From the testimony and from the provisions of the contract it seems clear that the parties intended that the property was to be used when repaired for the same purpose.

The plaintiff-respondent alleges that he could not so use the property because such use would be in violation of the provisions of the Tenement House statute (N.J.S.A. 55:4-10); that failure to convey the property free and clear of said violations in accordance with the terms of the contract entitled him to the return of his down payment and expenses for which suit was instituted.

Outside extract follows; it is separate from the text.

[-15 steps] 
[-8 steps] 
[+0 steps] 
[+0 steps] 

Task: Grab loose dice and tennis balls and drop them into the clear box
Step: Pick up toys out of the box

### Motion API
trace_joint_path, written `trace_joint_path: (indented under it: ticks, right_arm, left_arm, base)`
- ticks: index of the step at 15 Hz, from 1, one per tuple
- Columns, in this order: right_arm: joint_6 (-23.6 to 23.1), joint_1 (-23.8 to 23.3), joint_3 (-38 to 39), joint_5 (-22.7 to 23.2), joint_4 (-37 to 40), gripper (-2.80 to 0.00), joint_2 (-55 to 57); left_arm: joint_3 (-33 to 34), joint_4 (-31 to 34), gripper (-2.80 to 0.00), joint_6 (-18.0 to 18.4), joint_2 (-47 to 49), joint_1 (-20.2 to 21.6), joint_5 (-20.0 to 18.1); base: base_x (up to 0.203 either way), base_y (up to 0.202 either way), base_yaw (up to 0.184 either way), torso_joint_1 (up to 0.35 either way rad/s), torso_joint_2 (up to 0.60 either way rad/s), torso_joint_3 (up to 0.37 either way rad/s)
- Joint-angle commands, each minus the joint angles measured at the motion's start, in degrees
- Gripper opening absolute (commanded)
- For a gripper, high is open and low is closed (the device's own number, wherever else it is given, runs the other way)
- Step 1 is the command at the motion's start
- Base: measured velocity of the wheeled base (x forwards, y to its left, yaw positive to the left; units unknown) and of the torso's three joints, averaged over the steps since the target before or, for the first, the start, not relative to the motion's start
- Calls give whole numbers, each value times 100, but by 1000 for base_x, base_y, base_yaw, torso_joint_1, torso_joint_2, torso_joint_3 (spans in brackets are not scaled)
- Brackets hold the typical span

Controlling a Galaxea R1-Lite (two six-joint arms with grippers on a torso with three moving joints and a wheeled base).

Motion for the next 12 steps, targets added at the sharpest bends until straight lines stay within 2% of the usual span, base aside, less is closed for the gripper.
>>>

The defendant-appellant urges two grounds for reversal. First, that the court erred in not granting its motion for a direction of a verdict because there was no proof of any violation of the Tenement House law. Second, that the testimony of an inspector of the State Board of Tenement House Supervision, allowed over objection, was incompetent. He testified that the premises, because of the public garage and apartments for four families, constituted a violation of the statute. It is urged that this testimony is incompetent because it was an arbitrary conclusion of the witness who failed to point out any specific provisions of the law to support his conclusions. While it is true that he did not read nor quote the language of the statute he did state that the act prohibited a public garage being maintained in a tenement house. He stated what the law was and in detail pointed out the circumstances which prevented the use of the premises for tenement house purposes. We conclude that he was competent to so testify and that his failure to cite or read the pertinent provision of the statute did not render his testimony incompetent.

The parties had contracted to purchase and convey the premises free and clear of tenement house violations. The sole issue was whether there was such a violation. The plaintiff-respondent established by the proofs, as was his burden, that there was.

Finding no merit to the defendant-appellant's contentions the judgment is affirmed, with costs.